WHAT THE EXERCISE ASKS: An exact copy of the records is needed; please leave the images out.

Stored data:
BEGIN

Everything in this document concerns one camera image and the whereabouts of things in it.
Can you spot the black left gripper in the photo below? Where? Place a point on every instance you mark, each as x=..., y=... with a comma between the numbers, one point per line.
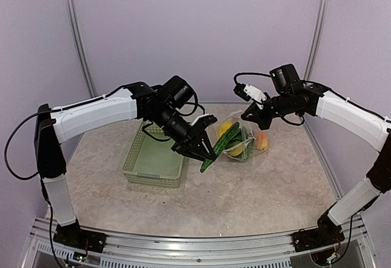
x=192, y=142

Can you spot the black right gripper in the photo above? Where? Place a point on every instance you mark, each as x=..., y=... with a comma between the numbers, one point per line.
x=258, y=117

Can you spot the dark green cucumber toy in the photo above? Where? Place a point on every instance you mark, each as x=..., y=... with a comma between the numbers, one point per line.
x=221, y=144

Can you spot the green bok choy toy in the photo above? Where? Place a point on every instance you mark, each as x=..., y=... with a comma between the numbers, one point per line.
x=245, y=138

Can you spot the clear zip top bag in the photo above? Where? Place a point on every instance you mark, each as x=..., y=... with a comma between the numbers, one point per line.
x=252, y=127

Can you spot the yellow lemon toy back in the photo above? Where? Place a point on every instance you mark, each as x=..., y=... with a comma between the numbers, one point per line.
x=223, y=128

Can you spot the yellow lemon toy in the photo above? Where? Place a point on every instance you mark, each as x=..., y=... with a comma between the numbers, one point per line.
x=223, y=128
x=236, y=151

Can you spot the yellow lemon toy front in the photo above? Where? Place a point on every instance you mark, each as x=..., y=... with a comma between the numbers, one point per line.
x=236, y=151

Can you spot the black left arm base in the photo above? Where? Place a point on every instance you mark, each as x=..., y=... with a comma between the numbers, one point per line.
x=74, y=236

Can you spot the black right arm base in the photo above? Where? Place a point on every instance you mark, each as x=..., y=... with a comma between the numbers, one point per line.
x=326, y=233

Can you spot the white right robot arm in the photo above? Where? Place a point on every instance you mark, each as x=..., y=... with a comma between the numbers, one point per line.
x=372, y=128

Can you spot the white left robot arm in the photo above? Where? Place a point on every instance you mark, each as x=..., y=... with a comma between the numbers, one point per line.
x=158, y=104

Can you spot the beige perforated plastic basket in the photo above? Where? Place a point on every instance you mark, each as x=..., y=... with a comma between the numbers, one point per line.
x=150, y=160

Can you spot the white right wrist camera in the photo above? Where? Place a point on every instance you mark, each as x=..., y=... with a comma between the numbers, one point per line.
x=248, y=92

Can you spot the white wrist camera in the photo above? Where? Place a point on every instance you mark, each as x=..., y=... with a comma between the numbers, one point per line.
x=204, y=119
x=248, y=92

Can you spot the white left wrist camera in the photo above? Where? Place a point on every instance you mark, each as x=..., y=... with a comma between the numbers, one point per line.
x=204, y=119

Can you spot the front aluminium rail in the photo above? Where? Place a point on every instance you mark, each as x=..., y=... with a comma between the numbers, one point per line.
x=135, y=250

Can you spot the right aluminium frame post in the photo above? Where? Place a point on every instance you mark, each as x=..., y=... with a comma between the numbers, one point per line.
x=316, y=38

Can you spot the aluminium frame post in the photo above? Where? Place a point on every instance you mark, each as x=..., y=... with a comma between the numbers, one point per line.
x=79, y=47
x=316, y=38

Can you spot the left aluminium frame post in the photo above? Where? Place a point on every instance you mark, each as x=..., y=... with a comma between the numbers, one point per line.
x=79, y=47

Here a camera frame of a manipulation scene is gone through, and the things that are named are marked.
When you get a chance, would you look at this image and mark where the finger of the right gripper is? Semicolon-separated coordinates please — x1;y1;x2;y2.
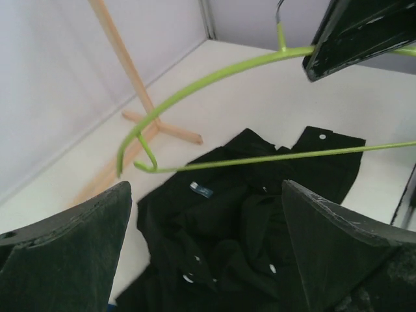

END

THE COMPLETED TASK:
Everything in this document concerns one camera image and the whereabouts of things in it.
Can you spot the black left gripper in the photo below? Where? Place a point on every instance you mark, each as x=..., y=... with a comma between the numbers, one point per line.
x=192, y=142

Can you spot the black right gripper in the photo above? Where? Place a point on every instance you mark, each as x=..., y=... with a comma between the numbers, one point per line.
x=258, y=117

Can you spot the dark green cucumber toy in the photo above? Where? Place a point on every instance you mark, each as x=..., y=... with a comma between the numbers, one point per line.
x=221, y=144

Can you spot the green bok choy toy in the photo above? Where? Place a point on every instance you mark, each as x=..., y=... with a comma between the numbers, one point per line.
x=245, y=138

Can you spot the clear zip top bag in the photo above? Where? Place a point on every instance you mark, each as x=..., y=... with a comma between the numbers, one point per line.
x=252, y=127

Can you spot the yellow lemon toy back in the photo above? Where? Place a point on every instance you mark, each as x=..., y=... with a comma between the numbers, one point per line.
x=223, y=128

Can you spot the yellow lemon toy in the photo above? Where? Place a point on every instance you mark, each as x=..., y=... with a comma between the numbers, one point per line.
x=223, y=128
x=236, y=151

Can you spot the yellow lemon toy front in the photo above? Where? Place a point on every instance you mark, each as x=..., y=... with a comma between the numbers, one point per line.
x=236, y=151

Can you spot the black left arm base in the photo above? Where? Place a point on every instance you mark, each as x=..., y=... with a comma between the numbers, one point per line.
x=74, y=236

Can you spot the black right arm base in the photo above? Where? Place a point on every instance you mark, each as x=..., y=... with a comma between the numbers, one point per line.
x=326, y=233

Can you spot the white right robot arm in the photo above? Where? Place a point on every instance you mark, each as x=..., y=... with a comma between the numbers, one point per line.
x=372, y=128

Can you spot the white left robot arm in the photo above? Where? Place a point on every instance you mark, each as x=..., y=... with a comma between the numbers, one point per line.
x=158, y=104

Can you spot the beige perforated plastic basket in the photo above? Where? Place a point on every instance you mark, each as x=..., y=... with a comma between the numbers, one point per line.
x=150, y=160

Can you spot the white right wrist camera in the photo above? Where? Place a point on every instance you mark, each as x=..., y=... with a comma between the numbers, one point per line.
x=248, y=92

Can you spot the white wrist camera in the photo above? Where? Place a point on every instance you mark, each as x=..., y=... with a comma between the numbers, one point per line.
x=204, y=119
x=248, y=92

Can you spot the white left wrist camera in the photo above? Where? Place a point on every instance you mark, each as x=..., y=... with a comma between the numbers, one point per line.
x=204, y=119

Can you spot the front aluminium rail in the photo above? Where? Place a point on every instance you mark, each as x=..., y=... with a comma between the numbers, one point per line.
x=135, y=250

Can you spot the right aluminium frame post in the photo above? Where? Place a point on every instance you mark, each as x=..., y=... with a comma between the numbers, one point per line.
x=316, y=38

Can you spot the aluminium frame post in the photo above? Where? Place a point on every instance you mark, each as x=..., y=... with a comma between the numbers, one point per line.
x=79, y=47
x=316, y=38

Can you spot the left aluminium frame post in the photo above? Where? Place a point on every instance you mark, each as x=..., y=... with a comma between the numbers, one point per line.
x=79, y=47

Here a camera frame of a manipulation scene is gone through, and the things that are named are marked.
When you get a chance, would you look at this image and mark where the finger of the right gripper is? Semicolon-separated coordinates please — x1;y1;x2;y2.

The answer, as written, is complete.